Jon Masters

AppliedMicro launches first 64-bit ARM server chip

Eugene Crosser April 28, 2012 05:18

Did they change the command word size, or is it another hack a la x286? (shudder)

Michael K Johnson April 28, 2012 21:06

That wording seems to me to set up a false dichotomy.

There’s no need to double text size to no purpose. Also, given that it can run 32-bit programs as well as 64-bit programs, it would be even sillier to have 64-bit instruction words to waste 32 bits per word; do you really want to waste silicon in instruction decoding in order to double the size of text sections? Providing 64-bit addresses and 31 general-purpose 64-bit registers doesn’t sound like a hack to me. (Yes, LPAE is supported for backward compatibility. LPAE itself is the “hack” inasmuch as there is a hack; continuing support for it for compatibility is not per se a hack.)
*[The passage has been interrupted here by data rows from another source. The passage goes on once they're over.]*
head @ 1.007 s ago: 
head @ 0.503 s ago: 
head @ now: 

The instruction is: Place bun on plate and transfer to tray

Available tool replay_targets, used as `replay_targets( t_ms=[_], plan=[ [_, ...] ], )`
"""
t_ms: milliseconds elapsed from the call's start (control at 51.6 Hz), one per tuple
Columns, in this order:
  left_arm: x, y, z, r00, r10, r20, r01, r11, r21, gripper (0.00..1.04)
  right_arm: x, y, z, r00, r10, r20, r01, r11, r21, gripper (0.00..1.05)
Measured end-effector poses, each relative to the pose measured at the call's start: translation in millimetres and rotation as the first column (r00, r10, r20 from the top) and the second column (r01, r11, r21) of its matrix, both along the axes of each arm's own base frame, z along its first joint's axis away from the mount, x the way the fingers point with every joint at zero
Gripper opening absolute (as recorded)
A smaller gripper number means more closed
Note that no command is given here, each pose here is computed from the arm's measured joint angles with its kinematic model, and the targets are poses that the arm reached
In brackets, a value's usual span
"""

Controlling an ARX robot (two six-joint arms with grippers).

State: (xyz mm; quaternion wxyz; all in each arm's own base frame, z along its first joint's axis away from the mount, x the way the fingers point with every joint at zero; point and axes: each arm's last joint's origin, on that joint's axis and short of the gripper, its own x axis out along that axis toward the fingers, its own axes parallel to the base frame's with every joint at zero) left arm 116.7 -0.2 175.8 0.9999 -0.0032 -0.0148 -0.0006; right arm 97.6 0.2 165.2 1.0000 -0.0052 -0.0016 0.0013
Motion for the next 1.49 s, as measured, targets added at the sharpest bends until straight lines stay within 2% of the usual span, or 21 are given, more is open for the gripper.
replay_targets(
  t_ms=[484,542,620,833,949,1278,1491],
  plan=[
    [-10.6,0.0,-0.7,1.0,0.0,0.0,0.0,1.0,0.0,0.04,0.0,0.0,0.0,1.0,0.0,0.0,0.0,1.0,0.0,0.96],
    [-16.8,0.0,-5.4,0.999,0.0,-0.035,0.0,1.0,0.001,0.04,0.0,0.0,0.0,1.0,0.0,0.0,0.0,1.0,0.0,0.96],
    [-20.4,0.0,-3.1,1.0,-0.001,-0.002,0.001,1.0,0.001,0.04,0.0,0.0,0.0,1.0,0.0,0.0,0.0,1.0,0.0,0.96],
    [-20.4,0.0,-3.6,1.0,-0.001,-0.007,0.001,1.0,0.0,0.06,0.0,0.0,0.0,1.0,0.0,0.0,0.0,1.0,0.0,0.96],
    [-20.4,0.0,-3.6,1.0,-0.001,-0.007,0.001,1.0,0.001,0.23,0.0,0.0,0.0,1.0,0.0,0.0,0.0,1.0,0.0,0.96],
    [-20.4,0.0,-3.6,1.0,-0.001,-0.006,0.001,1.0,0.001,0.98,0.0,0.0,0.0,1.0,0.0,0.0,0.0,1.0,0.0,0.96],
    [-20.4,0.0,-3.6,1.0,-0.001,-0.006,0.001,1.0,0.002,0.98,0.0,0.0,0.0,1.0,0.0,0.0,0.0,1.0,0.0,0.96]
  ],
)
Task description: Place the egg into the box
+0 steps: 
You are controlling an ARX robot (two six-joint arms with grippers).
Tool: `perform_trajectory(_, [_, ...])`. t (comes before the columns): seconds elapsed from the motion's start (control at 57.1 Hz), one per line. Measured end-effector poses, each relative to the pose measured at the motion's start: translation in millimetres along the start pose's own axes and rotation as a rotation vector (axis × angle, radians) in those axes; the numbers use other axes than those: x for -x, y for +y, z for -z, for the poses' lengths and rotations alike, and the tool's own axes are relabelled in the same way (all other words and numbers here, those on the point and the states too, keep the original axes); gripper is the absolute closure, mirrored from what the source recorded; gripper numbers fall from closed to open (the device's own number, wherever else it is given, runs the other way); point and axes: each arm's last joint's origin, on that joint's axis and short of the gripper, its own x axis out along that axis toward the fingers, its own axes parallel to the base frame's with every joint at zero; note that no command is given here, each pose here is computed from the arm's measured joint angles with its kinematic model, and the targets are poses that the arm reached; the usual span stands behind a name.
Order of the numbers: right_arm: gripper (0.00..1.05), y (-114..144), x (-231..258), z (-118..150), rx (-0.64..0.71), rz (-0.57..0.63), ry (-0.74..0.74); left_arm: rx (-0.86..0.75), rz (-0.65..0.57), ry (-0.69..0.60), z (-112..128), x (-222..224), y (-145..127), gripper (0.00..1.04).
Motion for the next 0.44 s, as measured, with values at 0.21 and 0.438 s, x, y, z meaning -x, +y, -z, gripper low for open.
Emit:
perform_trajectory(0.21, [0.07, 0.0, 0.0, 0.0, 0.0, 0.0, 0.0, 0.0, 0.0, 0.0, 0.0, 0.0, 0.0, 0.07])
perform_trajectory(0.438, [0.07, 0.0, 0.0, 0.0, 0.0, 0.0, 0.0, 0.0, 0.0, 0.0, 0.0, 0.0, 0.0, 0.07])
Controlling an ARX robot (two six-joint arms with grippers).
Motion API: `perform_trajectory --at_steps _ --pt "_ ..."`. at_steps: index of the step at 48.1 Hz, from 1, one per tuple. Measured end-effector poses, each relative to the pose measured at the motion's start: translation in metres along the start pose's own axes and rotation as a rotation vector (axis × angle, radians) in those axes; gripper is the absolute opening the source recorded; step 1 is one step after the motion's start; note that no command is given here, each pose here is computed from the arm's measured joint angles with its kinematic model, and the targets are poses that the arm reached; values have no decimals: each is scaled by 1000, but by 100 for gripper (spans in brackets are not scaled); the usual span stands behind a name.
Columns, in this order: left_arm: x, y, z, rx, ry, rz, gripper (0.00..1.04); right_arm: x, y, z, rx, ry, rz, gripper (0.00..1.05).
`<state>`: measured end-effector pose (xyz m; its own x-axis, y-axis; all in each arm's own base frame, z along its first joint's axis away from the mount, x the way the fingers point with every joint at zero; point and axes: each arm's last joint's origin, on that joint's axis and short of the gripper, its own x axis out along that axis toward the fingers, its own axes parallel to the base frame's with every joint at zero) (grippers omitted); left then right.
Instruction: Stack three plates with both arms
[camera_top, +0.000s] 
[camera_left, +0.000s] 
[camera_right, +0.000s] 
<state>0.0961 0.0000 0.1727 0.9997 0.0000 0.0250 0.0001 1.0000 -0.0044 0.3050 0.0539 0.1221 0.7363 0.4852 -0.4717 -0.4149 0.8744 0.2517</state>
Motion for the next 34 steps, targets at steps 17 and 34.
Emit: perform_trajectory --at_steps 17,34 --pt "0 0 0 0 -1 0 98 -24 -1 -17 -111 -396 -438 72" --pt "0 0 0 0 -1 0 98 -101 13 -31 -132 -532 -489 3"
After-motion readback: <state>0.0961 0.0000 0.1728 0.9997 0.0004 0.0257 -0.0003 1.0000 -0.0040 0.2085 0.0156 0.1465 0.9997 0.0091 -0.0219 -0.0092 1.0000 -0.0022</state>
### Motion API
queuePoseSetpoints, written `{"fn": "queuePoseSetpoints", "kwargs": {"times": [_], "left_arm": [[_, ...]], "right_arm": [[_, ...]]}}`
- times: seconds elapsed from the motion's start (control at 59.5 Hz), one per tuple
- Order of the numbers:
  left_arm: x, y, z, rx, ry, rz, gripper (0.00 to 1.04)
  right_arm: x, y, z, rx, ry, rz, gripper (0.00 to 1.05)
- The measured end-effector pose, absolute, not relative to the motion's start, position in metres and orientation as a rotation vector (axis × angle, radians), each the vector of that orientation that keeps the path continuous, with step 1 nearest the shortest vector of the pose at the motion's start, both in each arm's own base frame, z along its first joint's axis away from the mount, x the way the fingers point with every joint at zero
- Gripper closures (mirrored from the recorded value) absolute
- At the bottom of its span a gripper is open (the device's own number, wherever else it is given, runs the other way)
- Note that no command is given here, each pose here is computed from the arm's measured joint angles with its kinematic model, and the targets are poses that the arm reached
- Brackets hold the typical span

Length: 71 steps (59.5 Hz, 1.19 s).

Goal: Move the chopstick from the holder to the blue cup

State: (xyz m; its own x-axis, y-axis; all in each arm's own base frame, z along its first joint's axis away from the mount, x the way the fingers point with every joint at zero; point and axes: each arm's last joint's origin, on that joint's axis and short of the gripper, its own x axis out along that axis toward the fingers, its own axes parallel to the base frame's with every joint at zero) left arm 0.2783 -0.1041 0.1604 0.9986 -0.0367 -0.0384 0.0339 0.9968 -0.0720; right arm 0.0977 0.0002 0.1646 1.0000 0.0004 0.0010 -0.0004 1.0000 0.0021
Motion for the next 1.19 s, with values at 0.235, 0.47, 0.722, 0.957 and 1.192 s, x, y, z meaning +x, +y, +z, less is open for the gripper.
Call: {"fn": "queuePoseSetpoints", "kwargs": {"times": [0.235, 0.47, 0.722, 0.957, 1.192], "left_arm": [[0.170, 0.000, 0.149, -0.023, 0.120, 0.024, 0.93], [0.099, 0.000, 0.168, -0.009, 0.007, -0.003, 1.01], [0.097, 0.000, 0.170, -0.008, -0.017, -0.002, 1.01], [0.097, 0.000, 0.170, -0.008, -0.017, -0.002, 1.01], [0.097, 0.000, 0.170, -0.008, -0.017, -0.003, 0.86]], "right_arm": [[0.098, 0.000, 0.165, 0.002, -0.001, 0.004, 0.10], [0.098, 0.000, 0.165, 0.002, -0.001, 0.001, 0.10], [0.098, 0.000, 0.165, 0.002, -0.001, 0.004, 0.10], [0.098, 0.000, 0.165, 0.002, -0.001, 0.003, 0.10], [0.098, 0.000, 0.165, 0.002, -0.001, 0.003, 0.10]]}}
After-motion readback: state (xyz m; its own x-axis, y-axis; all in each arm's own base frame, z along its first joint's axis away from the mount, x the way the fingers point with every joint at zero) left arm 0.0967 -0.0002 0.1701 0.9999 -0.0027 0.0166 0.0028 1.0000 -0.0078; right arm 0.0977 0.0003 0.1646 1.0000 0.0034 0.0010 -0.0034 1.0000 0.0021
I’m not an ARM expert by any means, but it doesn’t look like a hack to me.

Eugene Crosser April 29, 2012 08:17

It is just my understanding that quite often you need an offset encoded inside the command word. If the maximum value of this offset is much smaller than the addressable memory it quickly becomes a problem.

I may be very far off mark, my understanding of processor design is stuck in the ’80s.

Michael K Johnson April 29, 2012 08:23

Oh, as in global vs. local references. Given that even on x86-64 we are looking at an option for 32bit text and 64bit data, I have trouble worrying about the size of local references. The main reason you would want larger local references was if the instruction word length were longer… :-)

Eugene Crosser April 29, 2012 08:36

This is just my pet peeve because I have to deal with 24-bit-offset s360 code now… Not much, luckily.